A word-for-word restatement of the listing is the only acceptable answer.

> DATA EXCERPT:
BEGIN
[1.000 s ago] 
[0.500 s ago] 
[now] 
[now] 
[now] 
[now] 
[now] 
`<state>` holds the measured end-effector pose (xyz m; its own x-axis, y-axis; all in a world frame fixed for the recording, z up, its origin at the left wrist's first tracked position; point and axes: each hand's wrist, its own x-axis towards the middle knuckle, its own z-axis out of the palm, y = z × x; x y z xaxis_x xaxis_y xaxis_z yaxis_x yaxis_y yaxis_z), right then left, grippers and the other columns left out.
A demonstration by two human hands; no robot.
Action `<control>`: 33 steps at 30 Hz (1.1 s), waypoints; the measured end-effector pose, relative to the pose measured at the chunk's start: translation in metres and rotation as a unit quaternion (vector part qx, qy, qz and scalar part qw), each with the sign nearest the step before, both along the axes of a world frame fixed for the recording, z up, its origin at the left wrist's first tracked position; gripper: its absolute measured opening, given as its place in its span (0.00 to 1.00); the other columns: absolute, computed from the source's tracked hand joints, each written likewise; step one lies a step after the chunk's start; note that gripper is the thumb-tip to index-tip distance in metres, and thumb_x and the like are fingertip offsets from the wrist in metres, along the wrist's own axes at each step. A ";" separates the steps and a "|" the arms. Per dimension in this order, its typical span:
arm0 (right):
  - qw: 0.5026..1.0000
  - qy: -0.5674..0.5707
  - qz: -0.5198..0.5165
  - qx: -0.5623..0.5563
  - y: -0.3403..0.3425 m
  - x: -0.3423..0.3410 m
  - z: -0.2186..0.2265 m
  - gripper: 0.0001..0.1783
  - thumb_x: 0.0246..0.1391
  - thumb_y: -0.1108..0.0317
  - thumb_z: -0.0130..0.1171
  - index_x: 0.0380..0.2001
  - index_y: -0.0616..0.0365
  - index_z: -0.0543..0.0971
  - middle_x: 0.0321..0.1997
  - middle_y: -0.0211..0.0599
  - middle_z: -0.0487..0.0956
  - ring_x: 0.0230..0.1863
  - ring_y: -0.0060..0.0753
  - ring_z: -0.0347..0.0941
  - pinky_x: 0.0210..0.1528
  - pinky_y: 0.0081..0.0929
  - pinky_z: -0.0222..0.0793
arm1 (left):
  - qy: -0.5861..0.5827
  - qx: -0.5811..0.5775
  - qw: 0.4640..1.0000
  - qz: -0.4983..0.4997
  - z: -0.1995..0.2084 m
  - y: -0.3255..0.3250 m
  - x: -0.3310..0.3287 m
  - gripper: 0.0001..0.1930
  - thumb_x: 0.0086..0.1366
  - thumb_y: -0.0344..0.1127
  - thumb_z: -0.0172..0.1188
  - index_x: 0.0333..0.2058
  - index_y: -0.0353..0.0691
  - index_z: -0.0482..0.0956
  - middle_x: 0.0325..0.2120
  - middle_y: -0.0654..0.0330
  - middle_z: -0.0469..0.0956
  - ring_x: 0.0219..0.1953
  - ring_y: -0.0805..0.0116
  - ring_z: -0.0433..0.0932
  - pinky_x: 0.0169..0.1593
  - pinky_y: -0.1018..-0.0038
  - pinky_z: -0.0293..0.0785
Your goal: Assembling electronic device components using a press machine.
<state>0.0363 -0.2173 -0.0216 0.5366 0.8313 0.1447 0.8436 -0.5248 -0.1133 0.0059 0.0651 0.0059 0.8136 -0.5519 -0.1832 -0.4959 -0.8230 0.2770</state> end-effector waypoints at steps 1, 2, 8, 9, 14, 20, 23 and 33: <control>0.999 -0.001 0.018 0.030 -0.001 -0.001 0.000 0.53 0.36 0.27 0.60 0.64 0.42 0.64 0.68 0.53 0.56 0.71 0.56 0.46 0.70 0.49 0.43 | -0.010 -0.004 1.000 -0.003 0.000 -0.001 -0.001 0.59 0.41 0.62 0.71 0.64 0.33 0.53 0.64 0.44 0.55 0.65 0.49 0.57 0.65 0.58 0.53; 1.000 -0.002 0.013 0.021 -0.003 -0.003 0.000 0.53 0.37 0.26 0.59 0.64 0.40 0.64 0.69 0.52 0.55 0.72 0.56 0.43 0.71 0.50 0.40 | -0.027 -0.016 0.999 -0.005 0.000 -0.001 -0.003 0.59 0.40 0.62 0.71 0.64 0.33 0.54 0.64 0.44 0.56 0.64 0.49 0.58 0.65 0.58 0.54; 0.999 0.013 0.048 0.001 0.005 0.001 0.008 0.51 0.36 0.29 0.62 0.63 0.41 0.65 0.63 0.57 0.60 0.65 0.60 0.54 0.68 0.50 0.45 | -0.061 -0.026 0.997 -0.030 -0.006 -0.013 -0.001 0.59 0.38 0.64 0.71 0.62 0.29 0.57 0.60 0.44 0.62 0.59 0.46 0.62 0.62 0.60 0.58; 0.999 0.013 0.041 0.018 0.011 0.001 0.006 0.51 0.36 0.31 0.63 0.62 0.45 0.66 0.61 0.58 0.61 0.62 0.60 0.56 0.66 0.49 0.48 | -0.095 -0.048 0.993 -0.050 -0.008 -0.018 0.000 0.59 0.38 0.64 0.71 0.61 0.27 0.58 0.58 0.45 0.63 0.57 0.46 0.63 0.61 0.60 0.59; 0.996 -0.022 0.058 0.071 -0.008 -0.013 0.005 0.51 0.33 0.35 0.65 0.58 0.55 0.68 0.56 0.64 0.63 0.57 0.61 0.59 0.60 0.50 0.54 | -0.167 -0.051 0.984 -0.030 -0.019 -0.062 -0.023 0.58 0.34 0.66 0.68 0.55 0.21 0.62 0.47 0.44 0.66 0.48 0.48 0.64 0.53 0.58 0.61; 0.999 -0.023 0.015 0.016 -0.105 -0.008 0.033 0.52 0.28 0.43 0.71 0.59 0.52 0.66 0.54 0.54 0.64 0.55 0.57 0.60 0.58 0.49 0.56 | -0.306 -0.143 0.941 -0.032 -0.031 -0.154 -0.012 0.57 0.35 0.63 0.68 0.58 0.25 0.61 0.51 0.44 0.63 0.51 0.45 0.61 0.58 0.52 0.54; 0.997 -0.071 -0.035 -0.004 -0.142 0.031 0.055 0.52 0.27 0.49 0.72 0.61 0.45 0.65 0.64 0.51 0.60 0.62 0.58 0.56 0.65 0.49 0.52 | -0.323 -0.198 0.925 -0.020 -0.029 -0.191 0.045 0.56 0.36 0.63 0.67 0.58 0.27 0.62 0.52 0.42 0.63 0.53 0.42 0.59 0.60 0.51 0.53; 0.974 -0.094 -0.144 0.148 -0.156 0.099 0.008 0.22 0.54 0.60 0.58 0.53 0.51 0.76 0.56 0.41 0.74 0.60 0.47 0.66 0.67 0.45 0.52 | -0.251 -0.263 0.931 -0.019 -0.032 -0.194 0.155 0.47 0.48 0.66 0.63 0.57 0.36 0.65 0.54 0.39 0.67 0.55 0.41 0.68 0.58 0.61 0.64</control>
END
> EXERCISE ANSWER:
[1.000 s ago] 
[0.500 s ago] 
[now] 
[now] 
[now] 
[now] 
[now] 
`<state>` holds the measured end-effector pose (xyz m; its own x-axis, y-axis; all in a world frame fixed for the recording, z up, its origin at the left wrist's first tracked position; point and axes: each hand's wrist, its own x-axis towards the middle knuckle, its own z-axis out of the palm, y = z × x; x y z xaxis_x xaxis_y xaxis_z yaxis_x yaxis_y yaxis_z), right then left, grippers and the other columns left out.
A demonstration by two human hands; no robot.
Action `<control>`: 33 steps at 30 Hz (1.1 s), waypoints; the measured end-effector pose, relative to the pose measured at the chunk's start: translation in metres and rotation as a unit quaternion (vector part qx, qy, qz and scalar part qw), each with the sign nearest the step before, both along the axes of a world frame fixed for the recording, z up, its origin at the left wrist's first tracked position; gripper: its absolute measured opening, given as its place in its span (0.00 to 1.00); the other columns: absolute, computed from the source's tracked hand joints, each written likewise; step one lies a step after the chunk's start; note that gripper is the thumb-tip to index-tip distance in metres, and thumb_x and the like are fingertip offsets from the wrist in metres, along the wrist's own axes at each step. A ";" separates the steps and a "|" the arms. Per dimension in this order, its typical span:
arm0 (right):
  - qw: 0.5026..1.0000
  - qy: -0.5674..0.5707
  - qz: -0.5198..0.5165
  - qx: -0.5623..0.5563
  - y: -0.3403..0.3425 m
  - x: -0.3423..0.3410 m
  - z: -0.2186..0.2265 m
  - gripper: 0.0001..0.1783
  - thumb_x: 0.0246..0.1391
  - thumb_y: -0.1108..0.0317
  - thumb_z: -0.0130..0.1171
  - index_x: 0.0380..0.2001
  - index_y: -0.0616..0.0365
  - index_z: -0.0543..0.0971
  - middle_x: 0.0321..0.1997
  - middle_y: -0.0211..0.0599
  - middle_z: -0.0487..0.0956
  - ring_x: 0.0230..0.1863
  - ring_y: -0.0060..0.0753
  - ring_z: -0.0347..0.0941
  - pinky_x: 0.0210..0.1528
  - pinky_y: 0.0081..0.0929
  - pinky_z: -0.0222..0.0793
arm1 (left):
  - qy: -0.5861..0.5827
  - qx: -0.5811..0.5775
  - qw: 0.4640..1.0000
  - qz: -0.4983..0.4997
  - z: -0.1995..0.2084 m
  - y: -0.3255..0.3250 m
  - x: -0.3310..0.3287 m
  - gripper: 0.0001..0.1930
  - thumb_x: 0.0086..0.1366
  - thumb_y: -0.0344..0.1127
  - thumb_z: -0.0172..0.1188
  - index_x: 0.0333..0.2058
  - index_y: -0.0353..0.0691
  - index_z: -0.0482..0.0956
  - middle_x: 0.0325..0.2120
  - middle_y: -0.0654..0.0330
  - middle_z: -0.0469..0.0956
  - ring_x: 0.0219..0.1953
  - ring_y: -0.0805..0.0116
  - ring_z: -0.0433..0.0932
  - pinky_x: 0.0169..0.1593
  - pinky_y: -0.1018..-0.0038
  - pinky_z: -0.0293..0.0785
Your goal: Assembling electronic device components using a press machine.
<state>0.0363 -0.2173 -0.0216 0.5366 0.8313 0.1447 0.8436 -0.5248 -0.1133 0.0059 0.0651 0.0059 0.8136 -0.5519 -0.1832 -0.4959 -0.8230 0.2770</state> end-effector waypoints at steps 1, 2, 8, 9, 14, 20, 23 and 33: <control>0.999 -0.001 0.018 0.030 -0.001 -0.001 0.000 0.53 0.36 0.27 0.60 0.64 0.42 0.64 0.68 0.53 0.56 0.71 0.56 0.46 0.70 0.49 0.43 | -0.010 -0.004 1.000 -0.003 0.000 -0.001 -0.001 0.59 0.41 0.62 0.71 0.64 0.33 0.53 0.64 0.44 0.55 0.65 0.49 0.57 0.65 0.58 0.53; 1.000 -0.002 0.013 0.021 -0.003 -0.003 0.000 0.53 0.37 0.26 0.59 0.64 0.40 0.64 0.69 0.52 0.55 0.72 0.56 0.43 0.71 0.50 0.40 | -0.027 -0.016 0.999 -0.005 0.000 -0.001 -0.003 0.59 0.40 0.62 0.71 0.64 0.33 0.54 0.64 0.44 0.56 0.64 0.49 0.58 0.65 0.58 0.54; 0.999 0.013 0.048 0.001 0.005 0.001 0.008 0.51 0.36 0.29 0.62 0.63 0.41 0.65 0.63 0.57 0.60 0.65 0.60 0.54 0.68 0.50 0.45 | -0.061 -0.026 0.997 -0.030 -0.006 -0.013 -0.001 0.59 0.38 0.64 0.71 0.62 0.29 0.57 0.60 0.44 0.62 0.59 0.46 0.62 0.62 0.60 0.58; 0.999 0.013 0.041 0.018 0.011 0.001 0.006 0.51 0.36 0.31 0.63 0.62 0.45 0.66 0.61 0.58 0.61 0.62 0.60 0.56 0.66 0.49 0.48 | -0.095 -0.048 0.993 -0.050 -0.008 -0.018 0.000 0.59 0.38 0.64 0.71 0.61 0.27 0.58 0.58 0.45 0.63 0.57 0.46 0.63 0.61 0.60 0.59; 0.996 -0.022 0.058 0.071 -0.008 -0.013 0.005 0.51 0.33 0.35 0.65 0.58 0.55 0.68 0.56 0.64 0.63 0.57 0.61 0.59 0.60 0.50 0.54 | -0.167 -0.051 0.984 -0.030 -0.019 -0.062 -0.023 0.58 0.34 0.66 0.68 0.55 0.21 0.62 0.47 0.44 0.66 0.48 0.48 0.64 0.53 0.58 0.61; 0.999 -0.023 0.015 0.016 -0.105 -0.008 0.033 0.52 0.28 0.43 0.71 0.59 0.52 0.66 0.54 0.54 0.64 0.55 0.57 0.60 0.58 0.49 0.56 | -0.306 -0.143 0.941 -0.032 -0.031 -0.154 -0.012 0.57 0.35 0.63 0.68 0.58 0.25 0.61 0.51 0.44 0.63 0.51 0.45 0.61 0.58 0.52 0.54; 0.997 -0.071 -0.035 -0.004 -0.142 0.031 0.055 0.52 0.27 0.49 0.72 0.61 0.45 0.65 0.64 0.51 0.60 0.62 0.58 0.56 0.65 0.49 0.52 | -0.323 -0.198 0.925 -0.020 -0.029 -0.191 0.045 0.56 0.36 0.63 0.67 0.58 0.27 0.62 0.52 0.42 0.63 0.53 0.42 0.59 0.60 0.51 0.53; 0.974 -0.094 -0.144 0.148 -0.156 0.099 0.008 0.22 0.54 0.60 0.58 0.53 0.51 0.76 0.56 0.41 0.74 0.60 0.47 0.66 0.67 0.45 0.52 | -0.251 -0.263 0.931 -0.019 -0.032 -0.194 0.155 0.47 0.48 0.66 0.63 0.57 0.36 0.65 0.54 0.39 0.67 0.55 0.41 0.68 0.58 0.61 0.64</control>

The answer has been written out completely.